By Kim Smith-Robbins
I’m in my 11th year as an elementary teacher in an inner city school district. I’ve taught in the inner city since the day I was hired. It isn’t always easy, but it is always worth it and honestly, I can’t think of a place I’d rather work. Having said that, this is, without a doubt, the most difficult work I could ever imagine. There are days where I question the professional path I’ve chosen and whether or not I can continue the path.
Let us not become weary in doing good, for at the proper time we will reap a harvest if we do not give up.
In those moments when I don’t think I can do it any longer, this verse sticks with me. Then, I’m quickly reminded why I do what I do.
I adore my students…every single one of them. They have all touched me in some way. However, on the first day of school in 2013, I met a student who would forever change my life. This little first grader taught me so much; probably as much as I taught him… . No. He taught me more.
When he came to me, I quickly learned that our year together probably wouldn’t be easy. This little guy had more diagnoses than anyone I’d ever met. I had never heard of several of his disabilities and it seemed as if no one could help me.
Trust in the Lord with all your heart and lean not on your own understanding; in all your ways acknowledge him and he will make your paths straight.
Our months together were filled with constant noise making, echoing, and yelling, but at the same time, no real communication was happening. Days, weeks and months passed without a true conversation happening. At the end of each day, I felt defeated with the realization that this child needed WAY more than I could possibly give. I have a Bachelor’s Degree in Early Childhood Education and a Master’s Degree in Education, but I was completely unprepared for this experience…that was a hard realization to face.
If you know me, you know that I am determined and I certainly will not give up on one of “my kids.” After a while, the intervention specialist and I realized that we had only one choice…we absolutely had to find a way to make this little guy succeed even if we didn’t really know where to start.
So, I decided to do what I could and I threw myself into researching disorders that I had never heard of prior to meeting this special boy. I reached out to anyone who could possibly help me. I devoted every single second of my workday into helping him become a communicator while still teaching every other student in my classroom. While all this was happening, I realized that my other students were learning valuable lessons beyond reading and math. They also were learning about patience, love, and compassion. Because of my example, they accepted and loved this little guy as much as I did.

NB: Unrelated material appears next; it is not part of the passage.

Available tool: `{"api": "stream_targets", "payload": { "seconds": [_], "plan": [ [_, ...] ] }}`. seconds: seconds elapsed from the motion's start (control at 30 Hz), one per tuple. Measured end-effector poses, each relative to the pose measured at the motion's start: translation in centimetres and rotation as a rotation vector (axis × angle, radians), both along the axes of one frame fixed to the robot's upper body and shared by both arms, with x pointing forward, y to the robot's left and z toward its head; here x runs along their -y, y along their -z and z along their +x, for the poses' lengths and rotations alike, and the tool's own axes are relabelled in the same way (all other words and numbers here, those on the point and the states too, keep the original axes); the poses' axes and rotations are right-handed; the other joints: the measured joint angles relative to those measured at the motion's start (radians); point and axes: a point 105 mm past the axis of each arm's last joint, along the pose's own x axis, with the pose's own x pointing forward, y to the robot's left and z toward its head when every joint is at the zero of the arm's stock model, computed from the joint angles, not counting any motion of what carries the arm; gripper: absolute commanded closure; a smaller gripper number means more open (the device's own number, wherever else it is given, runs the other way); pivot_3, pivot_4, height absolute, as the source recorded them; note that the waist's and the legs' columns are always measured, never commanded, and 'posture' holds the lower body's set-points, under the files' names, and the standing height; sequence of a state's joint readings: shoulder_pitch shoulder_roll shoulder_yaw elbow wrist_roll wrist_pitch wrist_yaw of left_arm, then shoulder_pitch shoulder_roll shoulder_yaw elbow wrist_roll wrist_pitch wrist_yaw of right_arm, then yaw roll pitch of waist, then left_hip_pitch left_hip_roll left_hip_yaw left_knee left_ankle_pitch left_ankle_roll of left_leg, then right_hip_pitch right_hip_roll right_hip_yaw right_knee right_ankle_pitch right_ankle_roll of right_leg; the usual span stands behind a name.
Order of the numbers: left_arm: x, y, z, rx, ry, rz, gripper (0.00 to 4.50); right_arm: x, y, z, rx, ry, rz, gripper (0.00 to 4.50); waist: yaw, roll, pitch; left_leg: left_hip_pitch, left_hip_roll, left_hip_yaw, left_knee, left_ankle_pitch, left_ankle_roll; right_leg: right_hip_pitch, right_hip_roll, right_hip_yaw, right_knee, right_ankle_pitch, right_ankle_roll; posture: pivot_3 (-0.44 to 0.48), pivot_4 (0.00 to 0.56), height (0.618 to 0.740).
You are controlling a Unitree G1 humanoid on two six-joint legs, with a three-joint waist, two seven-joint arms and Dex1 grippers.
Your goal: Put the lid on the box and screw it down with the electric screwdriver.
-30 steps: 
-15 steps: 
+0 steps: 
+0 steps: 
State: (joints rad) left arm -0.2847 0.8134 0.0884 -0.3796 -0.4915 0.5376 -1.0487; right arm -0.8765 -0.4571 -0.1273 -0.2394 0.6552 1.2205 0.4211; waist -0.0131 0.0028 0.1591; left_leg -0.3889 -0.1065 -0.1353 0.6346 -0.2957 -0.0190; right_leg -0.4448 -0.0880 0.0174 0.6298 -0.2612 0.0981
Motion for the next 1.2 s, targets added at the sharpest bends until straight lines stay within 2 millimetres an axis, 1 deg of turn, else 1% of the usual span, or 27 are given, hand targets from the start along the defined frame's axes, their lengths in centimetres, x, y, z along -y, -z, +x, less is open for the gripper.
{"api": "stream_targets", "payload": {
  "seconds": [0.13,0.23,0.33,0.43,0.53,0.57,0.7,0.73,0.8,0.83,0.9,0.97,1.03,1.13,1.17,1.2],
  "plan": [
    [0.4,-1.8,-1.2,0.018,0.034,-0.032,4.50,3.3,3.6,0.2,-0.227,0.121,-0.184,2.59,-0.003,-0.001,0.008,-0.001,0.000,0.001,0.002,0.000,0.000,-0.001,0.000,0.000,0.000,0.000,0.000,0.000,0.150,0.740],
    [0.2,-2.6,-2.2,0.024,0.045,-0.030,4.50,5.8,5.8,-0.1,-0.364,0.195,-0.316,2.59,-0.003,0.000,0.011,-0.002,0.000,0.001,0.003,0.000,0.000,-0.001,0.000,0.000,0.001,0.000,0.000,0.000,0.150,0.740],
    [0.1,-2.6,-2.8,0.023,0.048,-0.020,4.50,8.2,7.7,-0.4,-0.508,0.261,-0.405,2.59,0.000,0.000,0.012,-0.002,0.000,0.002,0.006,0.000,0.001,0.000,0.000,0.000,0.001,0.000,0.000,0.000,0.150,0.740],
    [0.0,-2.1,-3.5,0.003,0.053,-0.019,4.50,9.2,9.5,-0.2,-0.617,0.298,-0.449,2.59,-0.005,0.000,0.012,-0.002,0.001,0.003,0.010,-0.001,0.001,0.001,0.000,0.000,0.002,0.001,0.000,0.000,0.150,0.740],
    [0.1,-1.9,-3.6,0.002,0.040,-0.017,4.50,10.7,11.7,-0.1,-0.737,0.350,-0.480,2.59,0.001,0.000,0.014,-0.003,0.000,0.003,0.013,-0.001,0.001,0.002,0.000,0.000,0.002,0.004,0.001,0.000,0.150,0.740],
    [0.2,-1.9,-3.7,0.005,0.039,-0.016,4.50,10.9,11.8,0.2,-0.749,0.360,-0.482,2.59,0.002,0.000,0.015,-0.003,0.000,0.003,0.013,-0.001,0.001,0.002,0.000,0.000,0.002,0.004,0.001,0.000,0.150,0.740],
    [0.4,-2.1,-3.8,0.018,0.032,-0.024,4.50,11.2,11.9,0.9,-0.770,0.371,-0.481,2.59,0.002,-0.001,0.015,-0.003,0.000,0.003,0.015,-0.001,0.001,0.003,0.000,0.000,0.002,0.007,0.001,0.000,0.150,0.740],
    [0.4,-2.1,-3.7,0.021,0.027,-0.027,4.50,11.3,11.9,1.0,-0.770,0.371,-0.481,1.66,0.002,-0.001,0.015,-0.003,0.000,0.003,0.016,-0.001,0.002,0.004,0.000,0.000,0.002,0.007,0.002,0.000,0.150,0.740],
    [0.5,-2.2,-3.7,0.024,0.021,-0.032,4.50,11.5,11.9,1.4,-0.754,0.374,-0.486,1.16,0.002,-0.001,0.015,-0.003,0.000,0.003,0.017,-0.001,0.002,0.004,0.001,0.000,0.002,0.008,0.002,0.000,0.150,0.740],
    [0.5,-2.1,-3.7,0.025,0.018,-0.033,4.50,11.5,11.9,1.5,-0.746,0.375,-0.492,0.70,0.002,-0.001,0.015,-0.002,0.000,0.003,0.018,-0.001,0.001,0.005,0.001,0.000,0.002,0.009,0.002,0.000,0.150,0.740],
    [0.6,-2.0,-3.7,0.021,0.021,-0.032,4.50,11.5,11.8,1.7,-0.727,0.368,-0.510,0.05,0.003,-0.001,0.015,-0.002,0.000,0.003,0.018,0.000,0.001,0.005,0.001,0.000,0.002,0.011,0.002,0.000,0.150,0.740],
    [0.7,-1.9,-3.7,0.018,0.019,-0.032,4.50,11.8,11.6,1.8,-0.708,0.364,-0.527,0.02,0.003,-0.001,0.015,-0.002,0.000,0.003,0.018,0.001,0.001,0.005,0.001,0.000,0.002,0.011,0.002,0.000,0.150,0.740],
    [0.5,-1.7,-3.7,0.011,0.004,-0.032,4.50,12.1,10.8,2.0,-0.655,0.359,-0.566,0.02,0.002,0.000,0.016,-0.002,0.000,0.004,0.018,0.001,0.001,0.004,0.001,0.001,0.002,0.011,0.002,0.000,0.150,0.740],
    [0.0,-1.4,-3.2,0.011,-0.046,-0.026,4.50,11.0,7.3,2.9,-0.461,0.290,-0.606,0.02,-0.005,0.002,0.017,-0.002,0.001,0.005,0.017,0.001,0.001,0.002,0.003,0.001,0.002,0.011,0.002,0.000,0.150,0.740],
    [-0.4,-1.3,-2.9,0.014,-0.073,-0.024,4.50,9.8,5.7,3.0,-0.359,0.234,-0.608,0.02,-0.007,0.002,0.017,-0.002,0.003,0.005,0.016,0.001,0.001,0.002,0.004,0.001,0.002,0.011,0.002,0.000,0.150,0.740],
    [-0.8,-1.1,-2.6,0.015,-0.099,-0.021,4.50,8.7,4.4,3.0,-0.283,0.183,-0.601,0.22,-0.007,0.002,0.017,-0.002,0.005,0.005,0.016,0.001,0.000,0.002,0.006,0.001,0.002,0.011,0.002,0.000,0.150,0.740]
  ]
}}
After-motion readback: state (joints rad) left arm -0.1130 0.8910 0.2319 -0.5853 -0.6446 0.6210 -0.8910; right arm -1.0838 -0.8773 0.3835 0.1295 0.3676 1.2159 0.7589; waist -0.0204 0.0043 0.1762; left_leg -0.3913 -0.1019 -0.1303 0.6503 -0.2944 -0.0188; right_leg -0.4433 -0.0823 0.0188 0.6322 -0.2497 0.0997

I will never forget the first day that this student truly started communication with me. I had been sick and stayed home from school for several days. When I came back, he walked into my room and said, “Mrs. Robbins…you are back. You are not sick anymore. I missed you.”
At that moment, I realized that I had done something huge.
I made a difference.
I am doing more than just teaching reading and math.
I am changing lives and nothing will keep me from that.